- Genre: Sitcom
- Written by: Roy Clarke
- Directed by: Sandy Johnson
- Starring: Kerry Howard; Mark Addy; Tamla Kari; Katherine Pearce; Katie Redford; Oliver Stokes; Danny Wilkes; Sam Strike;
- Country of origin: United Kingdom
- Original language: English
- No. of episodes: 1

Production
- Executive producer: Gareth Edwards
- Producer: Sarah Hitchcock
- Running time: 30 minutes
- Production company: BBC Studios

Original release
- Network: BBC One
- Release: 2 September 2016

Related
- Keeping Up Appearances

= Young Hyacinth =

British sitcom

Young Hyacinth is a prequel to the British sitcom Keeping Up Appearances, written by original writer Roy Clarke. The one-off special, set some forty years before the events of Keeping Up Appearances, follows the early life of Hyacinth Walton (later Bucket), as she desperately attempts to better her sisters and father. The special premiered on 2 September 2016 on BBC One as part of the BBC Landmark Sitcom Season. Patricia Routledge, who originated the role of Hyacinth, was critical of the BBC’s decision to make this prequel, saying “Why are they doing this sort of thing?
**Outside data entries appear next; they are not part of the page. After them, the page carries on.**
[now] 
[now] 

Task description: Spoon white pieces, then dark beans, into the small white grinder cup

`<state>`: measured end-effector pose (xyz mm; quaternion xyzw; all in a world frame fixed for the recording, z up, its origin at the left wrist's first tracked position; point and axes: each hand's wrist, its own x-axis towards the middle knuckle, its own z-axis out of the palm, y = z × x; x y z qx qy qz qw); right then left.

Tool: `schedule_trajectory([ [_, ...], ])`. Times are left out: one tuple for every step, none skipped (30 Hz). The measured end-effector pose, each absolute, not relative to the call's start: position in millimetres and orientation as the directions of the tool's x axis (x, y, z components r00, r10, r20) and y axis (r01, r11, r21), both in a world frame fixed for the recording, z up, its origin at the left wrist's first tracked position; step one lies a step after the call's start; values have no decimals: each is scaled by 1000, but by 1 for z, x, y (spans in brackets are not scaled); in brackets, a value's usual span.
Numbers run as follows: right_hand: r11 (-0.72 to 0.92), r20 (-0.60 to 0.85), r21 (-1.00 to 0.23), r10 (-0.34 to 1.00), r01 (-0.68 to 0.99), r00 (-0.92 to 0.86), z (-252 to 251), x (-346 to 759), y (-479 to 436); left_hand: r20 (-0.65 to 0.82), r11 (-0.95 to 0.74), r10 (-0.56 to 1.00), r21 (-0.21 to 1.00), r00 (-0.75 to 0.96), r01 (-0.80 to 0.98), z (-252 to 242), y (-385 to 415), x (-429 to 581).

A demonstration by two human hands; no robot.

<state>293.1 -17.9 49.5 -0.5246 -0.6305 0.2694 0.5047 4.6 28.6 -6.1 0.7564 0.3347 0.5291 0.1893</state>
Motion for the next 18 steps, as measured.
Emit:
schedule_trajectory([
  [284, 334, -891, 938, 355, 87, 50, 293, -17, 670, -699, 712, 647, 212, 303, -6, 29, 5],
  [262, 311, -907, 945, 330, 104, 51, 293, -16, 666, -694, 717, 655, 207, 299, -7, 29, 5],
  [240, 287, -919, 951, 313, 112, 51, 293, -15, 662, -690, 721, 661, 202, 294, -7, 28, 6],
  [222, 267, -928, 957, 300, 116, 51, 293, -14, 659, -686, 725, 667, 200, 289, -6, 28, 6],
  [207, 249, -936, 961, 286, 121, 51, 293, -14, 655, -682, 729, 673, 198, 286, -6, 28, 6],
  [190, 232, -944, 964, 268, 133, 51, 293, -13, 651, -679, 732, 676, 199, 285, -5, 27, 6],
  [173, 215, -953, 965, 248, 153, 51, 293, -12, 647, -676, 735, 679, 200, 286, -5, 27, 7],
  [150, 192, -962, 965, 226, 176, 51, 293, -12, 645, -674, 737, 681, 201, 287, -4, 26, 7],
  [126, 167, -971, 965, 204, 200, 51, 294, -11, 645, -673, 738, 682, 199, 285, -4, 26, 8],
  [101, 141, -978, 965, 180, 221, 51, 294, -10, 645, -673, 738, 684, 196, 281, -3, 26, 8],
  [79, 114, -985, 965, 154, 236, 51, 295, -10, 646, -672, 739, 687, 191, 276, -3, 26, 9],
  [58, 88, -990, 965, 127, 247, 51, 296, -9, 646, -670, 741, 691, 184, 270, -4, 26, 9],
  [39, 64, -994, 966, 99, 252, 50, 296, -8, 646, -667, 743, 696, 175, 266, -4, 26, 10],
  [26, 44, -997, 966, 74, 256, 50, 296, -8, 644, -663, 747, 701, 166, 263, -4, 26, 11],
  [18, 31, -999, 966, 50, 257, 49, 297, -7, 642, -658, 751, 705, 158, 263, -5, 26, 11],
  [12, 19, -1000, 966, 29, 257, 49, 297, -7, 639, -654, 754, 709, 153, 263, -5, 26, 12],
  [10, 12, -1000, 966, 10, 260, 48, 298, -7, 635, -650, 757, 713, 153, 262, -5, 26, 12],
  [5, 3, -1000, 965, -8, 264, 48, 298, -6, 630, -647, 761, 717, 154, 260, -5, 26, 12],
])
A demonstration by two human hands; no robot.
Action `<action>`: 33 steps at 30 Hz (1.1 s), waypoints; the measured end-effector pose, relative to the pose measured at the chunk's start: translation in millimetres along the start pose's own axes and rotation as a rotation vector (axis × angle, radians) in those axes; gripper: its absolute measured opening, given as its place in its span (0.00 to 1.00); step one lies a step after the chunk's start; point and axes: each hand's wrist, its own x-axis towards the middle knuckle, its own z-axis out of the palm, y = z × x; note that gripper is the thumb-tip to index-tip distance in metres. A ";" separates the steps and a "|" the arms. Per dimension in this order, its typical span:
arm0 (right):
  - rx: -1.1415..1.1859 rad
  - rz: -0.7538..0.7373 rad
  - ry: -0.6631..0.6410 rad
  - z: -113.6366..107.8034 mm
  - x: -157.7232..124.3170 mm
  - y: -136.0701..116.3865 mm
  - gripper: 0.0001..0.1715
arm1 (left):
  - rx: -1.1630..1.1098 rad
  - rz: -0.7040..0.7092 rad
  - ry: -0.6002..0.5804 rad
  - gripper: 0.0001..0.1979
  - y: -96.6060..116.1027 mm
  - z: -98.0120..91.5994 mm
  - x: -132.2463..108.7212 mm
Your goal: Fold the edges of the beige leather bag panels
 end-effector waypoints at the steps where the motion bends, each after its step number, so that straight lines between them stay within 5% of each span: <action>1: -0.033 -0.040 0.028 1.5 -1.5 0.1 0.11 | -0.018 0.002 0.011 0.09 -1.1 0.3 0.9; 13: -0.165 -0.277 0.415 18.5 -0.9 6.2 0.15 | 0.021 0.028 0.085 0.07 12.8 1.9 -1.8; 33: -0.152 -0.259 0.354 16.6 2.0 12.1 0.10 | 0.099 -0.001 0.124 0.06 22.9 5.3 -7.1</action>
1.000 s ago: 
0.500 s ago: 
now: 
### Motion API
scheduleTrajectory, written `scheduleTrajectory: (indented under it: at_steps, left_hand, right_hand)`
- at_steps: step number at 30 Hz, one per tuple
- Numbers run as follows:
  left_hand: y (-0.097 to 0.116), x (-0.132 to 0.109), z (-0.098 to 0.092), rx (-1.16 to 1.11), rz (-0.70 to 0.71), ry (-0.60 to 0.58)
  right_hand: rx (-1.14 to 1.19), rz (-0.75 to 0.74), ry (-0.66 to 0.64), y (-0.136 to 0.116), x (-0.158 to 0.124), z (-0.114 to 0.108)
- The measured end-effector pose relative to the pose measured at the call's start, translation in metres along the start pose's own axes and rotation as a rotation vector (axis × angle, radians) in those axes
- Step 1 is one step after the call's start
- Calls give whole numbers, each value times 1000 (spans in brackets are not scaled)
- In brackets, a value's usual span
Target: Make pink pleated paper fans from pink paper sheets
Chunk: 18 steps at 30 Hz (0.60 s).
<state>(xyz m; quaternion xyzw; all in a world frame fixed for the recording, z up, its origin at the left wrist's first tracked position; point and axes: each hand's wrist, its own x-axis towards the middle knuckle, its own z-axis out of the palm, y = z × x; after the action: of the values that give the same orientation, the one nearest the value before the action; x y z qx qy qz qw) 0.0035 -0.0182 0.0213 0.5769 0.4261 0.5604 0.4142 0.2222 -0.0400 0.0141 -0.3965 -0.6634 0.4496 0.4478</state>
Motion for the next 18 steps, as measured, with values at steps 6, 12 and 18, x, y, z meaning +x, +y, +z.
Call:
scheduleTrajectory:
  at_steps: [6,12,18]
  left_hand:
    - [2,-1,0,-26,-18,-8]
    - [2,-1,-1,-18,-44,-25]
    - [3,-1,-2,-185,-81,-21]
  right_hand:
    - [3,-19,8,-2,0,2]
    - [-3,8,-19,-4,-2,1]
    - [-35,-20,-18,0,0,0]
They must be desperate.”

==Cast==
- Kerry Howard as Hyacinth Walton
- Mark Addy as Daddy
- Tamla Kari as Violet Walton
- Katherine Pearce as Daisy Walton
- Katie Redford as Rose Walton
- Tony Gardner as Claude
- Debra Stephenson as Dulcie
- Tim Downie as Freddy
- James Wrighton as William

==Summary==
In the late 1950s, young-adult Hyacinth Walton spends her days working as a domestic servant for the wealthy but troubled Cooper-Smiths by day, then returns to the small canal cottage that is home to her, her three younger sisters (Daisy, Violet, and Rose), and their alcoholic father. Impressed by her eccentric employers, Hyacinth vows to escape her poor background and enter the elegant upper-class world.

==Broadcast==
The show was broadcast on 2 September 2016 on BBC One in the United Kingdom and 4.14 million viewers watched the show within seven days of its broadcast, making it the 22nd-most-watched BBC One show for the week ending 4 September. 4.39 million viewers watched the show within 28 days of its initial broadcast.